Research in context
Evidence before this study
The Cochrane review of e-cigarettes for smoking cessation sought studies published between 2004 and January, 2016. Two trials (N=953) were identified that measured smoking abstinence rates after 6 months or more, and both tested ad libitum use of first-generation e-cigarettes. Combined data from the trials showed that using a nicotine e-cigarette significantly increased smoking abstinence at 6 months compared with using a nicotine-free e-cigarette, although absolute quit rates were low (9% vs 4%). No serious adverse events were reported. Confidence in the findings was low given the “small number of trials, low event rates and wide confidence intervals around the estimates”. We sought to identify e-cigarette trials that measured smoking abstinence rates at 6 months or more, published between Jan 1, 2016, and June 30, 2019. We searched MEDLINE, Embase, and PsycINFO using the same search terms as the Cochrane Review (e-cig$ OR electr$ cigar$ OR electronic nicotine OR [vape or vaper or vapers or vaping]) plus “Randomized Controlled Trial” (Publication Type).

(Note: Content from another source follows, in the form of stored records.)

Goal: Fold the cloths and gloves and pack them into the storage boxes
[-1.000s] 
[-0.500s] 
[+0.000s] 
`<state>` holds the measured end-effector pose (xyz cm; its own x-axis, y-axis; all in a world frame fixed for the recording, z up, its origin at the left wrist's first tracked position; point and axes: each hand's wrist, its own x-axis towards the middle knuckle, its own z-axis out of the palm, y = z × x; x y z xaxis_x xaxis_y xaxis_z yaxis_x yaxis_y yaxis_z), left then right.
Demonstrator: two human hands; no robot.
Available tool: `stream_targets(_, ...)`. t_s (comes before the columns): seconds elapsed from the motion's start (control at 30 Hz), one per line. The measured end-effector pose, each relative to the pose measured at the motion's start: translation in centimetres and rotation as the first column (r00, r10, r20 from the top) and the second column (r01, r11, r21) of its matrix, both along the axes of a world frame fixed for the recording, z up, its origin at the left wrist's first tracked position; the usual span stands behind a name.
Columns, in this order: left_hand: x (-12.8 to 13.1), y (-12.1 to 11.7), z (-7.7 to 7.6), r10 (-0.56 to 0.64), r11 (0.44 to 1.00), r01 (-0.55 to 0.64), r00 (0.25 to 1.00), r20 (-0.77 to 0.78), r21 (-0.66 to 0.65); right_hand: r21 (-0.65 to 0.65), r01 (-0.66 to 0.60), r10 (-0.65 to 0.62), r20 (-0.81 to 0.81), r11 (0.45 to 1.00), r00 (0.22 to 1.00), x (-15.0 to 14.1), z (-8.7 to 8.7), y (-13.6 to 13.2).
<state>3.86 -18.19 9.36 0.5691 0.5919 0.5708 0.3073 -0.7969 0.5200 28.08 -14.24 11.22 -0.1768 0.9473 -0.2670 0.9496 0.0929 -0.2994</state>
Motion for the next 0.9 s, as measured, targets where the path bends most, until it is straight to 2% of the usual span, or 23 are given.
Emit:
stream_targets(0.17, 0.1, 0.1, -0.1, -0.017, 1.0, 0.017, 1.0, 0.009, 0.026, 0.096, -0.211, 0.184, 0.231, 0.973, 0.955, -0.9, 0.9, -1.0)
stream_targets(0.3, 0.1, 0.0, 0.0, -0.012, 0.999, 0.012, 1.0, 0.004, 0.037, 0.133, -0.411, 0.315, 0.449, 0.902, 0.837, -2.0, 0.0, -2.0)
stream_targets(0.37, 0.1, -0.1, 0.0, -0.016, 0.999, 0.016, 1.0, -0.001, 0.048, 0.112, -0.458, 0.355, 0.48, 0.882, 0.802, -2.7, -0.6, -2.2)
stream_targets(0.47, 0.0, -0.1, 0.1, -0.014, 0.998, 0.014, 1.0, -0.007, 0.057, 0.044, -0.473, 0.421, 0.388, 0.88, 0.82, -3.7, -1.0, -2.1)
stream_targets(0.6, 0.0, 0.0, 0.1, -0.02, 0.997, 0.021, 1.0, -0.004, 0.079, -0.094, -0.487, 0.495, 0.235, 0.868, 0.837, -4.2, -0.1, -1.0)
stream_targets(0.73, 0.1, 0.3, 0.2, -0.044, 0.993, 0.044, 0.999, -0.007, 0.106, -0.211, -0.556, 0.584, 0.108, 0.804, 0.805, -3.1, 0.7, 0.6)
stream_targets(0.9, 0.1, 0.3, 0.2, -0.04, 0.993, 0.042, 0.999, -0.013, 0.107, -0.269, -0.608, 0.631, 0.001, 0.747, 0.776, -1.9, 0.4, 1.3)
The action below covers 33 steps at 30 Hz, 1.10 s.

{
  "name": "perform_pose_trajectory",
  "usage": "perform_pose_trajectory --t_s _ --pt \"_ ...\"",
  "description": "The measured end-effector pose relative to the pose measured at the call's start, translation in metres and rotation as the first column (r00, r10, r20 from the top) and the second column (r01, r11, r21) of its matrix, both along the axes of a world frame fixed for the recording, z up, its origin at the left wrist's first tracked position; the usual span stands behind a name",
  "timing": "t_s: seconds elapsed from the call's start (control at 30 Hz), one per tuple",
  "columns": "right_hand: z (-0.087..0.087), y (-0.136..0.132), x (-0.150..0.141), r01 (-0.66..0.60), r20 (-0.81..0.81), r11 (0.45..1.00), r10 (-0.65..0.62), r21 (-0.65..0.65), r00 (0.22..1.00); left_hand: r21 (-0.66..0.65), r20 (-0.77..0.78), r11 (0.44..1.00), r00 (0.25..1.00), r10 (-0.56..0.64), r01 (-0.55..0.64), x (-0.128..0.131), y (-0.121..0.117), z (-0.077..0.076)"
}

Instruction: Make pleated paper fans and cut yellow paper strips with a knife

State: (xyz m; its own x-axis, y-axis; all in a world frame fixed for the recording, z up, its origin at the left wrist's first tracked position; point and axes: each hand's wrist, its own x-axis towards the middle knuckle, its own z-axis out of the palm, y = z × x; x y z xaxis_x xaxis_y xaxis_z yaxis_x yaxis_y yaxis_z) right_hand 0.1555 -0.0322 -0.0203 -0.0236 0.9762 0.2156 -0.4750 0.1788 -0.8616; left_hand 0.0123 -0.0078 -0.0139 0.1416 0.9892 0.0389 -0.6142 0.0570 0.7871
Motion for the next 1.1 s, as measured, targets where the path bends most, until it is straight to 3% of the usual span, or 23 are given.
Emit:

We identified 48 articles, of which two were trials. The first trial (N=54 US companies, 6006 employees and their spouses) tested the effectiveness of four smoking cessation interventions (involving cessation medications, nicotine e-cigarettes, and financial rewards) against usual care (behavioural support). The verified continuous smoking abstinence rate at 6 months in the usual care plus e-cigarette group was higher, but not significantly different, to that observed in the usual care plus cessation medication group (1·0% vs 0·5%) or usual care alone (1·0% vs 0·1%). The second trial, done within the UK national stop smoking services, tested the effectiveness of second-generation e-cigarettes plus moderate level face-to-face behavioural support for smoking cessation (N=886). Self-reported continuous smoking abstinence rates at 6 months were higher in the 18 mg nicotine e-cigarette group (35·4%) than in those allocated 3 months of nicotine replacement therapy (NRT) (25·1%).
Added value of this study
Our study adds to the scarce trial evidence base on e-cigarettes as a smoking cessation tool and, to our knowledge, is the first to investigate the effectiveness and safety of combining nicotine patches and second-generation e-cigarettes (with and without nicotine) on smoking abstinence. We did the trial in a country with strong tobacco control measures, where advertising is restricted, use of e-cigarettes is low, and there was a ban on the sale of nicotine e-cigarettes. The findings may therefore be generalisable to countries with similar policy backgrounds. For example, Canada, Costa Rica, Ecuador, Japan, and Mexico had similar advertising restrictions on e-cigarettes at the time of the study and Australia, Canada, Costa Rica, Jamaica, Japan, Malaysia, Mexico, and Switzerland prohibited the sale of nicotine e-cigarettes. The research questions addressed in our trial have informed tobacco control policy being developed by the New Zealand Ministry of Health.
Implications of all the available evidence
All five published trials on e-cigarettes for smoking cessation are pragmatic in design, suggesting that under real-world conditions, e-cigarettes (with and without nicotine) could help some people quit smoking but the tobacco control policy environment within which they are available might affect cessation rates. E-cigarettes should be offered as one of the many smoking cessation aids available to people wanting to quit, but do not appear to be a solution for all. People using e-cigarettes should be encouraged to fully switch away from tobacco to e-cigarettes, with the aim of eventually also stopping vaping (if possible) given the lack of any long-term safety data for these devices. Future e-cigarette trials should consider carefully which comparator intervention(s) to use given the high likelihood of differential loss to follow-up (or withdrawal) when only usual care or NRT is offered.